Children are little sponges and it’s impossible to stop them from learning. Study after study supports that children learn best through play - read about what your children learn in play-based preschool here and how it prepares them for kindergarten here.

4 reasons why your child needs more open-ended play

But, now that your children are home with you because of the COVID-19 outbreak do you have to learn to become a preschool teacher and spend countless hours on Pinterest coming up with projects? Nope. Plenty of everyday activities give children the opportunity to learn and you can facilitate their learning without them even knowing that they’re learning. It all comes down to your perspective and asking the right open-ended questions. Open-ended questions don’t have a yes or no answer so children must process the information and formulate a response.

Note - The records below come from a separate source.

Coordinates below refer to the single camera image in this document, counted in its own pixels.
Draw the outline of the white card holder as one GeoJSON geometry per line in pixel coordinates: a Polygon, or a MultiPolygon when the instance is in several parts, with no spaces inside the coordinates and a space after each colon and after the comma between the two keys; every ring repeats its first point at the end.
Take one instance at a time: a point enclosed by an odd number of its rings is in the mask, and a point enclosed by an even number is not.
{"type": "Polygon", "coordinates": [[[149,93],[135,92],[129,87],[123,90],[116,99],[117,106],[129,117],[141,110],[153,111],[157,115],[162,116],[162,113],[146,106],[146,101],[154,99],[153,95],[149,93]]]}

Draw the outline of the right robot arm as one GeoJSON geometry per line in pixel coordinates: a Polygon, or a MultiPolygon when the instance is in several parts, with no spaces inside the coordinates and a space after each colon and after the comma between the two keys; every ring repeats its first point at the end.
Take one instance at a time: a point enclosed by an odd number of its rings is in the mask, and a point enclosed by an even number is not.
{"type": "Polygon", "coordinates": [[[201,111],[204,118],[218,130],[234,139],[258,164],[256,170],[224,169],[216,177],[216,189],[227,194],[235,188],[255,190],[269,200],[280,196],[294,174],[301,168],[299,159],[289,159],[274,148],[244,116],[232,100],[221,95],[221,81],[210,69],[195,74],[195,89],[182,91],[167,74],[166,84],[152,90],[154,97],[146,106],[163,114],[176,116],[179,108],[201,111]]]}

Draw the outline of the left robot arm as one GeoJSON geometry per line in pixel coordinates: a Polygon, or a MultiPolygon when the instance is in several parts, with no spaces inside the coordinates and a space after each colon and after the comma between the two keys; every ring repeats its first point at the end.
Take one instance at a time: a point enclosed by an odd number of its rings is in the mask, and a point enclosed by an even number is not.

Adults take for granted so many things that we know. Think about when your child was learning to eat solid foods. You probably watched her or him intentionally throw food on the floor, all the while laughing while you picked it up. Frustrating for you, but your baby was beginning to learn two important concepts - gravity and cause and effect. When you reframe it, a lightbulb goes off in your head. You never think about gravity - you don’t have to (well, I do when I think about what’s happened to my previously perky breasts after nearly four years of nursing, but that’s a whole ‘nother post). The point is, your child isn’t born knowing anything, so they’re learning from everything you do and everything they do. That play-based learning doesn't end in infancy.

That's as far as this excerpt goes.